Output each line of the listing that follows, with every character kept as it is.

▸ Raw data
---*---

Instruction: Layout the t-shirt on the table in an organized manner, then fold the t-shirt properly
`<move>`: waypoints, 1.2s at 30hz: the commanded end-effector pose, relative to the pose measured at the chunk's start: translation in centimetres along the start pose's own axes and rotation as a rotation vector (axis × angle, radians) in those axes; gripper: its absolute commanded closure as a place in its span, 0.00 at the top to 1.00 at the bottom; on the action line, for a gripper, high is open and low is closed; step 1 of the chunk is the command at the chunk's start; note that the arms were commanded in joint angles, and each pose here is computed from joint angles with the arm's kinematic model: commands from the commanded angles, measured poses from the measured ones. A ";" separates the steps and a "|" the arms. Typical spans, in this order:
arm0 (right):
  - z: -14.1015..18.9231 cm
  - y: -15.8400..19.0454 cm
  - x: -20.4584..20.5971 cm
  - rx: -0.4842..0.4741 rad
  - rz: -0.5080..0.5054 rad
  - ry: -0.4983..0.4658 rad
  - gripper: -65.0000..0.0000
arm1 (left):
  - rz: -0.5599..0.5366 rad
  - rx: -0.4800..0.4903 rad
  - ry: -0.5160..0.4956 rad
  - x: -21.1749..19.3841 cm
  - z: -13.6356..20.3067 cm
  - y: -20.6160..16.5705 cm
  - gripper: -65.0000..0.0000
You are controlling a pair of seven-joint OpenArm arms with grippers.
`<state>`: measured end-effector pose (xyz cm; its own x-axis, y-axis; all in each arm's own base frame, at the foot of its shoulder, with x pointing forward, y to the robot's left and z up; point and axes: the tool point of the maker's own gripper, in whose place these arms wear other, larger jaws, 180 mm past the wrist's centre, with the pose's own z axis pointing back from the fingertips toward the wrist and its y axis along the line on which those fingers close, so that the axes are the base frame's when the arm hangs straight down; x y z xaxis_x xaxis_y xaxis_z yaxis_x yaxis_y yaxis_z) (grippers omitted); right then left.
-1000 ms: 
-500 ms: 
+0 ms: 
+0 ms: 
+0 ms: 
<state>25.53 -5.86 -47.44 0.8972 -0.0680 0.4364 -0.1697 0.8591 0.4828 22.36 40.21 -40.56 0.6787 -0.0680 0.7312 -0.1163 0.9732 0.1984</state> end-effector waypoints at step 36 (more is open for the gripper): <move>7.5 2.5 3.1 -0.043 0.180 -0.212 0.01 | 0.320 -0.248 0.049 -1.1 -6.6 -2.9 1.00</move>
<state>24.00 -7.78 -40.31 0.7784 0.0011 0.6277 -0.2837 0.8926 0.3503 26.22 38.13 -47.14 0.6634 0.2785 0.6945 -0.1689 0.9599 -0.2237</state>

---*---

▸ Written solution
Instruction: Layout the t-shirt on the table in an organized manner, then fold the t-shirt properly
`<move>`: waypoints, 1.2s at 30hz: the commanded end-effector pose, relative to the pose measured at the chunk's start: translation in centimetres along the start pose's own axes and rotation as a rotation vector (axis × angle, radians) in those axes; gripper: its absolute commanded closure as a place in its span, 0.00 at the top to 1.00 at the bottom; on the action line, for a gripper, high is open and low is closed; step 1 of the chunk is the command at the chunk's start; note that the arms were commanded in joint angles, and each pose here is computed from joint angles with the arm's kinematic model: commands from the commanded angles, measured poses from the measured ones. A ";" separates the steps and a "|" the arms. Typical spans, in this order:
arm0 (right):
  - z: -14.1015..18.9231 cm
  - y: -15.8400..19.0454 cm
  - x: -20.4584..20.5971 cm
  - rx: -0.4842..0.4741 rad
  - rz: -0.5080..0.5054 rad
  - ry: -0.4983..0.4658 rad
  - gripper: -65.0000..0.0000
arm1 (left):
  - rz: -0.5599..0.5366 rad
  - rx: -0.4800..0.4903 rad
  - ry: -0.5160..0.4956 rad
  - x: -21.1749..19.3841 cm
  - z: -13.6356..20.3067 cm
  - y: -20.6160..16.5705 cm
  - gripper: -65.0000..0.0000
You are controlling a pair of seven-joint OpenArm arms with grippers.
`<state>`: measured end-effector pose (xyz cm; its own x-axis, y-axis; all in each arm's own base frame, at the foot of its shoulder, with x pointing forward, y to the robot's left and z up; point and axes: the tool point of the maker's own gripper, in whose place these arms wear other, larger jaws, 180 mm past the wrist's centre, with the pose's own z axis pointing back from the fingertips toward the wrist and its y axis along the line on which those fingers close, so that the axes are the base frame's when the arm hangs straight down; x y z xaxis_x xaxis_y xaxis_z yaxis_x yaxis_y yaxis_z) (grippers omitted); right then left.
-1000 ms: 
-500 ms: 
+0 ms: 
+0 ms: 
+0 ms: 
<state>25.53 -5.86 -47.44 0.8972 -0.0680 0.4364 -0.1697 0.8591 0.4828 22.36 40.21 -40.56 0.6787 -0.0680 0.7312 -0.1163 0.9732 0.1984</state> end-effector waypoints at step 36 (more is open for the gripper): <move>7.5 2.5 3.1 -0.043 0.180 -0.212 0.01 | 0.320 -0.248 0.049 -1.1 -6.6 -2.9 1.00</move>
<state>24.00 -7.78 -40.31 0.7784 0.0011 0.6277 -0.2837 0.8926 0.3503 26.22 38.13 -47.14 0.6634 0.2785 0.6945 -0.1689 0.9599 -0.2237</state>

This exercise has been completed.